Your assignment:
In the data below, one line contains "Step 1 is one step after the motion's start" and a later one contains "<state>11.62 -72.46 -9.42". Print both, with every line between them, exactly and alone.

########

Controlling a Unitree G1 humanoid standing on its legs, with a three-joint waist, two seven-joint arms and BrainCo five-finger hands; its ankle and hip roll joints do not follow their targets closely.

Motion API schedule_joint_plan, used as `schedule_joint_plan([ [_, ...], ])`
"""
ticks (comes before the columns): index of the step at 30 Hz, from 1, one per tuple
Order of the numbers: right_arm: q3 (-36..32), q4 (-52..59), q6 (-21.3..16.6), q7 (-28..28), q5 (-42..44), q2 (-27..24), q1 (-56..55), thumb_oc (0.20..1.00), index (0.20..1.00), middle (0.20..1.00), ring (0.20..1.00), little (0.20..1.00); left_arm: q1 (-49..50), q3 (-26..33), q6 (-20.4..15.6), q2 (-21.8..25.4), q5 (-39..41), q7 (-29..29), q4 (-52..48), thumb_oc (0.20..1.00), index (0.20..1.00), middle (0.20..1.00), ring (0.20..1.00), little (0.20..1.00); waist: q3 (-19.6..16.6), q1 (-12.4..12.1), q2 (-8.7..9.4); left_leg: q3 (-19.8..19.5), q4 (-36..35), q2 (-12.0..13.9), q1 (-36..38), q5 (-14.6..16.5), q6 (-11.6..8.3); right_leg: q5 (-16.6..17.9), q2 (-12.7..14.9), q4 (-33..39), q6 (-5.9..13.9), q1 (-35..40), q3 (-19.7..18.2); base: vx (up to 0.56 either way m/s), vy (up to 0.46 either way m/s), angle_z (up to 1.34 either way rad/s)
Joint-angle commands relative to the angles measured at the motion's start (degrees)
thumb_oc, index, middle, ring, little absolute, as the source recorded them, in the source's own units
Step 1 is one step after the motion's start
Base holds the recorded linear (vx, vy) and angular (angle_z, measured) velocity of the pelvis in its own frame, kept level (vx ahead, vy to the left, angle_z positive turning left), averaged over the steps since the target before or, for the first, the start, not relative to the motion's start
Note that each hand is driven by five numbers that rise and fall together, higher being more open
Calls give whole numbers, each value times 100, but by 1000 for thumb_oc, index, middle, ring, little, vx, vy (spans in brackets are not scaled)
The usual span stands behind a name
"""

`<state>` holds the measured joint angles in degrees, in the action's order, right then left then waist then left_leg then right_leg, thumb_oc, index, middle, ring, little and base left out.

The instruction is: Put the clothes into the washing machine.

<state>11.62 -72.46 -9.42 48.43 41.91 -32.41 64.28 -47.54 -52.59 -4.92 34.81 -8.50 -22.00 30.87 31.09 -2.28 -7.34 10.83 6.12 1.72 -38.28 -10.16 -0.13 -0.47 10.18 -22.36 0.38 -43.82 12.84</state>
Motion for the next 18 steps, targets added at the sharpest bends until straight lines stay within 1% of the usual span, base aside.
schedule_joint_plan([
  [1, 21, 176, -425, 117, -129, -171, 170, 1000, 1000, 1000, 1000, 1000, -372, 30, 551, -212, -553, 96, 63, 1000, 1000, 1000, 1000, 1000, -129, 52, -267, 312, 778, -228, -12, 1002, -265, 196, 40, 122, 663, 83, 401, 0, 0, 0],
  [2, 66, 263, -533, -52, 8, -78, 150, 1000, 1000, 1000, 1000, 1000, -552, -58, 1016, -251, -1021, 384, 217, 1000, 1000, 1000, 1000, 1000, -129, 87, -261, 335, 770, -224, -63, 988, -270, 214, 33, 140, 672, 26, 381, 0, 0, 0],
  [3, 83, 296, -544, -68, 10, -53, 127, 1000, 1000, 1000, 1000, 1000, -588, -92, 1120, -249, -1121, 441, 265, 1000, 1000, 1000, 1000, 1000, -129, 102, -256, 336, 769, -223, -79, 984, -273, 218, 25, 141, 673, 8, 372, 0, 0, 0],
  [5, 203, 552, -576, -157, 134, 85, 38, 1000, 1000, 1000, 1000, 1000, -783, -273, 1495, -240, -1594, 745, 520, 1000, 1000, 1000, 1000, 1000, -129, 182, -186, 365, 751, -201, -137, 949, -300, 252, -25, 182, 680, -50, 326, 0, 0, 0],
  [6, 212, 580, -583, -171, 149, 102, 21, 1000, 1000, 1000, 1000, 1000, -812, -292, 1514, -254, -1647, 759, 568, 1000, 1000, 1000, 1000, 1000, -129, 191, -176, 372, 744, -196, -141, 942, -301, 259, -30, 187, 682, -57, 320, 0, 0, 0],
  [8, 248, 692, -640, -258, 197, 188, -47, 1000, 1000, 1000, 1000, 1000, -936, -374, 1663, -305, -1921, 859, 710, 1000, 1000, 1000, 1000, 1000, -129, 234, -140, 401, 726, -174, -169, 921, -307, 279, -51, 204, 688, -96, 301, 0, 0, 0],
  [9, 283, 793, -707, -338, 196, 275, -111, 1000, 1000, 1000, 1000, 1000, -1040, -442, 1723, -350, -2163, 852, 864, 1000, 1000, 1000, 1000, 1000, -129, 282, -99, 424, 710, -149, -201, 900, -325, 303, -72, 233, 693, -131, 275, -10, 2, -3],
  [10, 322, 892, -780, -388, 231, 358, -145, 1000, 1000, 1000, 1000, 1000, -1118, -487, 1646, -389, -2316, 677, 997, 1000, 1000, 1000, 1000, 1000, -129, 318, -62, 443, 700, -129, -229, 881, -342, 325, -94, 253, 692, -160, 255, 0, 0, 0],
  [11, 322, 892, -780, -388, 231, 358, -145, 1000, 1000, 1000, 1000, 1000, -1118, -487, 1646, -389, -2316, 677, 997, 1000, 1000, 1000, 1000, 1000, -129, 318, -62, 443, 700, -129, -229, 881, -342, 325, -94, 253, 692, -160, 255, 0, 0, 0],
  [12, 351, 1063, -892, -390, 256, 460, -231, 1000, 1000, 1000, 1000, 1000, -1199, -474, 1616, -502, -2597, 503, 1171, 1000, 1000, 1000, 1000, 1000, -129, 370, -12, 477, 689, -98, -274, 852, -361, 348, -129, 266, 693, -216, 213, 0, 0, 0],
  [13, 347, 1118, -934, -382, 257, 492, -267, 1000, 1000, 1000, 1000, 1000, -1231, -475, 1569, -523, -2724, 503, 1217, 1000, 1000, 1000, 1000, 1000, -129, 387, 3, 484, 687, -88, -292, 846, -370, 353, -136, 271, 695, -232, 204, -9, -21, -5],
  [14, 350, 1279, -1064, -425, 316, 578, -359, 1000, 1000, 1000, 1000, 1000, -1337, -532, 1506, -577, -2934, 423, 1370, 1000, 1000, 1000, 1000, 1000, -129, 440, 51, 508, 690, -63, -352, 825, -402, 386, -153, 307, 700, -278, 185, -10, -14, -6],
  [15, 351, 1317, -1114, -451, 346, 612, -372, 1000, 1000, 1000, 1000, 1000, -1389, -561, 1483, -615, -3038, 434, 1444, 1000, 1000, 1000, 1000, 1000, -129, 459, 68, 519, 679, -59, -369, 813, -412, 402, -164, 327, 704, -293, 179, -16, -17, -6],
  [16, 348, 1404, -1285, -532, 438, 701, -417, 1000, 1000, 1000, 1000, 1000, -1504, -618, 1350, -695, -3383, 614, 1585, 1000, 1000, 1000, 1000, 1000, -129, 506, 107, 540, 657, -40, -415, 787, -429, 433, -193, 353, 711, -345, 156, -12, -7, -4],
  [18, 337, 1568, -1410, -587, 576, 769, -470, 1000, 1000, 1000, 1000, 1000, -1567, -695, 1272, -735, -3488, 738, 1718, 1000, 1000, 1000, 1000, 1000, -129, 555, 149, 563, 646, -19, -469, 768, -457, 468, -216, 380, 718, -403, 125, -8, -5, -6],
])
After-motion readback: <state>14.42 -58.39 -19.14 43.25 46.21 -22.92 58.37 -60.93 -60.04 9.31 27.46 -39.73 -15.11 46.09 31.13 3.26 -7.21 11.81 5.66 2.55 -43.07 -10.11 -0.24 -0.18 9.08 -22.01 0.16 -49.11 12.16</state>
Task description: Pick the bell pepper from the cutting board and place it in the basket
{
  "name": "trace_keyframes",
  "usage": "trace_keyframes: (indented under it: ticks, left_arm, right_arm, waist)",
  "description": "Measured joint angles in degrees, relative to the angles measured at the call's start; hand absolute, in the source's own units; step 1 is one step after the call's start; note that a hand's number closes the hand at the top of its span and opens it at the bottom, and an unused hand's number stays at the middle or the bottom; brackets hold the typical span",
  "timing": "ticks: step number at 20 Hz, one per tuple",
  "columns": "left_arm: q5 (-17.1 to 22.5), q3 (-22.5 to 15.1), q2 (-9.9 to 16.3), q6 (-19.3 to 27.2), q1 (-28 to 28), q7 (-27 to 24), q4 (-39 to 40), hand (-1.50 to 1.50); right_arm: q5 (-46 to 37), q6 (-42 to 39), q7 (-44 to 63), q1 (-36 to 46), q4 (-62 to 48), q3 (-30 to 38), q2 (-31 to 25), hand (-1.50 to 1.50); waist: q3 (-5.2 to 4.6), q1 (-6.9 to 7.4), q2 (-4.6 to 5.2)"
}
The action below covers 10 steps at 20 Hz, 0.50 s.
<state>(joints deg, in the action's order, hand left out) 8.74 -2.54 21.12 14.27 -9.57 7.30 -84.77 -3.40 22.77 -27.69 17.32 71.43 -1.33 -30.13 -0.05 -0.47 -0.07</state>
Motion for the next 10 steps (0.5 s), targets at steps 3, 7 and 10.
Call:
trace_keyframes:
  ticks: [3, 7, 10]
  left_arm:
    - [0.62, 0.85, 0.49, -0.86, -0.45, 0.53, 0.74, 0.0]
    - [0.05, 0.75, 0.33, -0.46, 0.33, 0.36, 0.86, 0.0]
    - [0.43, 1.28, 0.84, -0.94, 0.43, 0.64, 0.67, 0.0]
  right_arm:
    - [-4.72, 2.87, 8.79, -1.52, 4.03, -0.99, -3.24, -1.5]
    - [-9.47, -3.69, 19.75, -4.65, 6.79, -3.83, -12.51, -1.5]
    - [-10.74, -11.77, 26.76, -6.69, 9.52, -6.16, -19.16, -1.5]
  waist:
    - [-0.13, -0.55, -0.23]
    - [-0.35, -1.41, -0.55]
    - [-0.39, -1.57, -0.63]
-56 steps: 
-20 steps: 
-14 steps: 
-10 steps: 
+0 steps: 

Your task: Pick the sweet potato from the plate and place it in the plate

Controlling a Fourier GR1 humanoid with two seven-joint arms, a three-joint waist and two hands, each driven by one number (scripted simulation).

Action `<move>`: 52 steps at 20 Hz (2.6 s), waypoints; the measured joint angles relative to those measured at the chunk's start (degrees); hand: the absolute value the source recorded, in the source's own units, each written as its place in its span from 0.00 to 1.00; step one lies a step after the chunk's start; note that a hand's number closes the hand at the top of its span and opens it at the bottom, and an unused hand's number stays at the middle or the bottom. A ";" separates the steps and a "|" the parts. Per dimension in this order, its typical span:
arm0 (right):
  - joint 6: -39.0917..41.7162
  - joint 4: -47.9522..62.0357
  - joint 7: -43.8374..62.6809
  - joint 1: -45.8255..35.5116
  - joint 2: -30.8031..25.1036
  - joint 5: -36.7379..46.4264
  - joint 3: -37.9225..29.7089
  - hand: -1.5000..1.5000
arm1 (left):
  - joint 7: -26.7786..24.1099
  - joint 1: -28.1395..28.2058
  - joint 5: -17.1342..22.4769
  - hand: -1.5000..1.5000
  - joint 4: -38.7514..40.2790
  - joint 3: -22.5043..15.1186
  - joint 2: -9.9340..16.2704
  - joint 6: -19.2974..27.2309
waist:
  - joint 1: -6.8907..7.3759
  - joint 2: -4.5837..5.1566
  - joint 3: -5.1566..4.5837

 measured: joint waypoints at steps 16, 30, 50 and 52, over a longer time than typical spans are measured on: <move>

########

Final answer:
Step 1 is one step after the motion's start
Base holds the recorded linear (vx, vy) and angular (angle_z, measured) velocity of the pelvis in its own frame, kept level (vx ahead, vy to the left, angle_z positive turning left), averaged over the steps since the target before or, for the first, the start, not relative to the motion's start
Note that each hand is driven by five numbers that rise and fall together, higher being more open
Calls give whole numbers, each value times 100, but by 1000 for thumb_oc, index, middle, ring, little, vx, vy (spans in brackets are not scaled)
The usual span stands behind a name
"""

`<state>` holds the measured joint angles in degrees, in the action's order, right then left then waist then left_leg then right_leg, thumb_oc, index, middle, ring, little and base left out.

The instruction is: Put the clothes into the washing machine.

<state>11.62 -72.46 -9.42 48.43 41.91 -32.41 64.28 -47.54 -52.59 -4.92 34.81 -8.50 -22.00 30.87 31.09 -2.28 -7.34 10.83 6.12 1.72 -38.28 -10.16 -0.13 -0.47 10.18 -22.36 0.38 -43.82 12.84</state>

Nothing further is required of the output.